Chapter 3: Reflection 7 – “Opening the Inner Doors”

After Julian is repositioned as she requested, so that her heart might be more open and available to meditate on God, she is visited by a priest:

My curate was sent for to be at my ending, and by then he cam I had set up my eyen and might not speake. He set the cross before my face, and said: ‘I have brought thee the image of thy saviour. Looke thereupon and comfort thee therwith.’ Methought I was well, for my eyen were set uprightward into heaven, where I trusted to come by the mercy of God. But nevertheless I ascented to set my eyen in the face of the crucifixe, if I might, so I dide, for methought I might longar dure to looke evenforth then right up. 1

It was mentioned above how in his teaching Richard Rolle referenced directing one’s spiritual vision toward heaven: “þat þe egh of þi hert be ay vpwarde” and “þat þe egh of þi hert mai loke in til heuen.” In his reflection on contemplation, Richard affirms that[c]ontemplacyoune es a sygth” and that those who practice contemplation “se in til heeuen with þaire gastly egthe.” 2 Such language is a helpful framework through which to read and understand the struggle that Julian reports in the quotation above. She states that by the time her priest arrives, she had already “set up” her eyes, directed them upwards. However, the priest directs Julian to redirect her eyes to the crucifix which he places directly in front of her. Julian then states that she thought that she was “well” because her eyes “were set uprightward into heaven,” but, she acknowledges, “I ascented to set my eyes in the face of the crucifixe.” And she does this, looking “evenforth” [straight forward] rather than “right up.”

In an article entitled, “Opening the Inner Doors: Richard Rolle and the Space of the Soul,” scholar Christopher Roman observes:

For Rolle, the eye of the heart within the contemplative is a kind of locus for sight and a way that the contemplative discovers his inner soul, affording a view of heaven itself.
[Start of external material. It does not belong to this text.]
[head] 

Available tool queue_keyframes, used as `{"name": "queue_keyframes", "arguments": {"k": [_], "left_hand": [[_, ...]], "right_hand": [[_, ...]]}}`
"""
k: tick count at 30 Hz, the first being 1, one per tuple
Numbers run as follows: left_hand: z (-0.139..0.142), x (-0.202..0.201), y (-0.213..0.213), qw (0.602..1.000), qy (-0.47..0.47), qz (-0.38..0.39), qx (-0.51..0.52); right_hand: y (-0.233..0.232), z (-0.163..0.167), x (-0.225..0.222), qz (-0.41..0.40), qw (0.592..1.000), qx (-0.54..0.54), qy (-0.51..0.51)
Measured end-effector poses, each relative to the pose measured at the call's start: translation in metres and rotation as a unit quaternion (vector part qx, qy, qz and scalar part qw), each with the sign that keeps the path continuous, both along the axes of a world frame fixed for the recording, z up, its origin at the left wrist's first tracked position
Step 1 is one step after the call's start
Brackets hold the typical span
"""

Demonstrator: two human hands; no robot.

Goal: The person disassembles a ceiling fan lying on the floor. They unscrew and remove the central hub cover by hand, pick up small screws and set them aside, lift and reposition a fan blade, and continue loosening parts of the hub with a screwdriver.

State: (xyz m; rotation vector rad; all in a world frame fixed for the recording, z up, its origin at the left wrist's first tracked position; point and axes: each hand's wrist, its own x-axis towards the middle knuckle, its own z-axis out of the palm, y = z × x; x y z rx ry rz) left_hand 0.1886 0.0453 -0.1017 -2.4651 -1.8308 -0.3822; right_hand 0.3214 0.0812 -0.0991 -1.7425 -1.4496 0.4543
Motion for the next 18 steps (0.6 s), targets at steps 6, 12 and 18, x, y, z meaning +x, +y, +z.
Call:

The ‘eye of the heart’ is an essential element of the contemplative’s discovery of the space of the soul …. As the eye of the heart is opened, it is important to emphasize that this is a heart that sees from within …. Contemplation is a kind of seeing: ‘contemplacious es a sight, and þai se intil heven with þar gastly egh.’ This image has a complex spatiality: contemplative sight comes from within, and it is only from within that the contemplative will see heaven. Rolle describes how the contemplatives must open themselves into order to see outwardly. When they have finally reached the point of greatest contemplation, they are able to see with a spiritual sight into that which was most hidden from them. 3

The details of Julian’s bodily repositioning and the orientation of her heart are the practices of a contemplative seeking to maximize her attentive spiritual openness at a moment in which she believes herself to be about to transition, by the mercy of God, beyond the veil of this world to the endless bliss of heaven. These details in Julian’s account resonate with the teachings on contemplative meditation of Richard Rolle, and they provide a foundation – and an originating context – for the visions she will recount and interpret in the remainder of A Revelation. The priest’s intervention might seem to interrupt Julian’s contemplative practice in its directive to look not upward to heaven but straight ahead at image of the Crucified. However, that reorienting directive provides the final contemplative gesture needed to trigger a process through which Julian’s ordinary vision is transformed – and the inner doors of spiritual vision begin to open:

I ascented to set my eyen in the face of the crucifixe … to looke evenforth then right up … After this my sight began to faile, and it was alle darke aboute me in the chamber as if it had been night, save in the image of the cross, wherein held a common light, and I wiste not how. 4

Endnotes

  1. Julian of Norwich, The Writings of Julian of Norwich, Eds, Nicholas Watson and Jacqueline Jenkins. University Park, The Pennsylvania State University Press, Chapter 2, lines 17-23, page 133.
  2. For fuller quotations and citations, see the above reflection, “To Have the More Freedom of My Heart.”
  3. Christopher Roman, “Opening the Inner Doors: Richard Rolle and the Space of the Soul.” Mystics Quarterly, 32, no. 3/4 (2006), page 21.
  4. Julian of Norwich, The Writings of Julian of Norwich, Eds, Nicholas Watson and Jacqueline Jenkins. University Park, The Pennsylvania State University Press, Chapter 2, lines 22-26, page 133. Later, in Chapter 19, Julian will be tempted to “[l]oke uppe to heven,” but she firmly resists this possibility, affirming to Jesus: “Nay, I may not! For thou art my heven.” (Julian of Norwich, The Writings of Julian of Norwich, Eds, Nicholas Watson and Jacqueline Jenkins. University Park, The Pennsylvania State University Press, Chapter 19, lines 1-8, page 187).